- TASK OBJECTIVE: An exact repetition of the listing is required.
::::::::
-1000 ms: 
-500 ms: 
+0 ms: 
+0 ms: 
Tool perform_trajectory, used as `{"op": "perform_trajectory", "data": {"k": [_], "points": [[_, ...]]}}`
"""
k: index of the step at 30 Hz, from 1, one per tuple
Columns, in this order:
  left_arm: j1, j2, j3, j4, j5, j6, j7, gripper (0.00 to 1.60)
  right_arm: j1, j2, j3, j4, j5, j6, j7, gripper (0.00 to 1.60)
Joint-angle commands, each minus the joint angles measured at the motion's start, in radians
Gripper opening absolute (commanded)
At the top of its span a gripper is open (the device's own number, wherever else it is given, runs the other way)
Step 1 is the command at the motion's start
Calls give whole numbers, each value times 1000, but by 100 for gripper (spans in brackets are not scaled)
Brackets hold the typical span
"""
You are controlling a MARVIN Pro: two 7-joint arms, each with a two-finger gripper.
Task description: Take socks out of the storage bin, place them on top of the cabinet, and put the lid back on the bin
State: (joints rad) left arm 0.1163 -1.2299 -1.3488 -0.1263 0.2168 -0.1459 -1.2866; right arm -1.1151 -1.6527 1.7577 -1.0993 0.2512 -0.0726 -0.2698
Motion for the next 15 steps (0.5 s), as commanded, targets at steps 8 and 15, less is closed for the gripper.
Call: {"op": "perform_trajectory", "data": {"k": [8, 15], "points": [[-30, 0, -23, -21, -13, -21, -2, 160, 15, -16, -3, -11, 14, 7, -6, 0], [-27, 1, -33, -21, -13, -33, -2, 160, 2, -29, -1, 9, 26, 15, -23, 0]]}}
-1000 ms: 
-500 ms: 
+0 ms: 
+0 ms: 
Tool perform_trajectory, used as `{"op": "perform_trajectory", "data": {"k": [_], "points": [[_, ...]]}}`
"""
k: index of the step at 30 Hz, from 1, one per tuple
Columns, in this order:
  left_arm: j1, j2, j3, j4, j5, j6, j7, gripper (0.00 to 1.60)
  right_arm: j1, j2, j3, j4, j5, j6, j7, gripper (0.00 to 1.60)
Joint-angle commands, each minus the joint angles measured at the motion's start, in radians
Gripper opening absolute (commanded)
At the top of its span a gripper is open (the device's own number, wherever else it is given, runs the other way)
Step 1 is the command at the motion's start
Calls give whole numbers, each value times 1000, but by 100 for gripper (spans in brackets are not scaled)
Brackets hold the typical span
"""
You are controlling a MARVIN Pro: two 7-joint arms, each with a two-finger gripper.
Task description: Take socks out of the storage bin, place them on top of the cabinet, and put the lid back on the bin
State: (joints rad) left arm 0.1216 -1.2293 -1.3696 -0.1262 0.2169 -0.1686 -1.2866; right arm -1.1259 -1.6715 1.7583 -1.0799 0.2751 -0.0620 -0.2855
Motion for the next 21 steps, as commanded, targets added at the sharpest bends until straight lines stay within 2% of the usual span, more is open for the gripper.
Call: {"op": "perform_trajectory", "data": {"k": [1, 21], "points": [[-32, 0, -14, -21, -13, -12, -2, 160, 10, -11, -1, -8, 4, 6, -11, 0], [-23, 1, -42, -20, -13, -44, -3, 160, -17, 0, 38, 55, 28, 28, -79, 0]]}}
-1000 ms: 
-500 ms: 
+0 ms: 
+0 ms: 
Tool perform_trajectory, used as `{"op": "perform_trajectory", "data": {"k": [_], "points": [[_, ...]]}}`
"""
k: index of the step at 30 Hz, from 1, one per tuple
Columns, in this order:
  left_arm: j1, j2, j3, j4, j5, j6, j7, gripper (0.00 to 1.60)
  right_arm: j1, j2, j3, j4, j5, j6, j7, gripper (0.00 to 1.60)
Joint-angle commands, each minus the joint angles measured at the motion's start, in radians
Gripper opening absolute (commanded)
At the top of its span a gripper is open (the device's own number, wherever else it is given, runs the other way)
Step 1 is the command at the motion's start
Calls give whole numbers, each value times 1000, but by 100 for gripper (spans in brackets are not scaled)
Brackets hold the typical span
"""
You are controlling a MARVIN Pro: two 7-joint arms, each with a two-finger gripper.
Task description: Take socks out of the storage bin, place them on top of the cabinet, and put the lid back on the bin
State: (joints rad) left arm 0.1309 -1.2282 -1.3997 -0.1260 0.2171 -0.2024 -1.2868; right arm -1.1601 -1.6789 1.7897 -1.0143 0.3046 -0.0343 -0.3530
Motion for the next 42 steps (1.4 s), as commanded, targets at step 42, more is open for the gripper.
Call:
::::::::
- ANSWER TO THIS EXERCISE:
-1000 ms: 
-500 ms: 
+0 ms: 
+0 ms: 
Tool perform_trajectory, used as `{"op": "perform_trajectory", "data": {"k": [_], "points": [[_, ...]]}}`
"""
k: index of the step at 30 Hz, from 1, one per tuple
Columns, in this order:
  left_arm: j1, j2, j3, j4, j5, j6, j7, gripper (0.00 to 1.60)
  right_arm: j1, j2, j3, j4, j5, j6, j7, gripper (0.00 to 1.60)
Joint-angle commands, each minus the joint angles measured at the motion's start, in radians
Gripper opening absolute (commanded)
At the top of its span a gripper is open (the device's own number, wherever else it is given, runs the other way)
Step 1 is the command at the motion's start
Calls give whole numbers, each value times 1000, but by 100 for gripper (spans in brackets are not scaled)
Brackets hold the typical span
"""
You are controlling a MARVIN Pro: two 7-joint arms, each with a two-finger gripper.
Task description: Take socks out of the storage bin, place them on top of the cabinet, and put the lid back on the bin
State: (joints rad) left arm 0.1163 -1.2299 -1.3488 -0.1263 0.2168 -0.1459 -1.2866; right arm -1.1151 -1.6527 1.7577 -1.0993 0.2512 -0.0726 -0.2698
Motion for the next 15 steps (0.5 s), as commanded, targets at steps 8 and 15, less is closed for the gripper.
Call: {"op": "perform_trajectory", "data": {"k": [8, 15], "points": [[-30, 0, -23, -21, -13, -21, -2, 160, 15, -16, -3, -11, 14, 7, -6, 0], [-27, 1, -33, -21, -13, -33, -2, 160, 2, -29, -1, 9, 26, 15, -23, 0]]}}
-1000 ms: 
-500 ms: 
+0 ms: 
+0 ms: 
Tool perform_trajectory, used as `{"op": "perform_trajectory", "data": {"k": [_], "points": [[_, ...]]}}`
"""
k: index of the step at 30 Hz, from 1, one per tuple
Columns, in this order:
  left_arm: j1, j2, j3, j4, j5, j6, j7, gripper (0.00 to 1.60)
  right_arm: j1, j2, j3, j4, j5, j6, j7, gripper (0.00 to 1.60)
Joint-angle commands, each minus the joint angles measured at the motion's start, in radians
Gripper opening absolute (commanded)
At the top of its span a gripper is open (the device's own number, wherever else it is given, runs the other way)
Step 1 is the command at the motion's start
Calls give whole numbers, each value times 1000, but by 100 for gripper (spans in brackets are not scaled)
Brackets hold the typical span
"""
You are controlling a MARVIN Pro: two 7-joint arms, each with a two-finger gripper.
Task description: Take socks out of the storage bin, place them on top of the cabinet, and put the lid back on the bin
State: (joints rad) left arm 0.1216 -1.2293 -1.3696 -0.1262 0.2169 -0.1686 -1.2866; right arm -1.1259 -1.6715 1.7583 -1.0799 0.2751 -0.0620 -0.2855
Motion for the next 21 steps, as commanded, targets added at the sharpest bends until straight lines stay within 2% of the usual span, more is open for the gripper.
Call: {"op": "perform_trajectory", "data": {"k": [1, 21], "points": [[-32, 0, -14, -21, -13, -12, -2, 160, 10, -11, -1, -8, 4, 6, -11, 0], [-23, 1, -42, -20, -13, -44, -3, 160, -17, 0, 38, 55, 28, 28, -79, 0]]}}
-1000 ms: 
-500 ms: 
+0 ms: 
+0 ms: 
Tool perform_trajectory, used as `{"op": "perform_trajectory", "data": {"k": [_], "points": [[_, ...]]}}`
"""
k: index of the step at 30 Hz, from 1, one per tuple
Columns, in this order:
  left_arm: j1, j2, j3, j4, j5, j6, j7, gripper (0.00 to 1.60)
  right_arm: j1, j2, j3, j4, j5, j6, j7, gripper (0.00 to 1.60)
Joint-angle commands, each minus the joint angles measured at the motion's start, in radians
Gripper opening absolute (commanded)
At the top of its span a gripper is open (the device's own number, wherever else it is given, runs the other way)
Step 1 is the command at the motion's start
Calls give whole numbers, each value times 1000, but by 100 for gripper (spans in brackets are not scaled)
Brackets hold the typical span
"""
You are controlling a MARVIN Pro: two 7-joint arms, each with a two-finger gripper.
Task description: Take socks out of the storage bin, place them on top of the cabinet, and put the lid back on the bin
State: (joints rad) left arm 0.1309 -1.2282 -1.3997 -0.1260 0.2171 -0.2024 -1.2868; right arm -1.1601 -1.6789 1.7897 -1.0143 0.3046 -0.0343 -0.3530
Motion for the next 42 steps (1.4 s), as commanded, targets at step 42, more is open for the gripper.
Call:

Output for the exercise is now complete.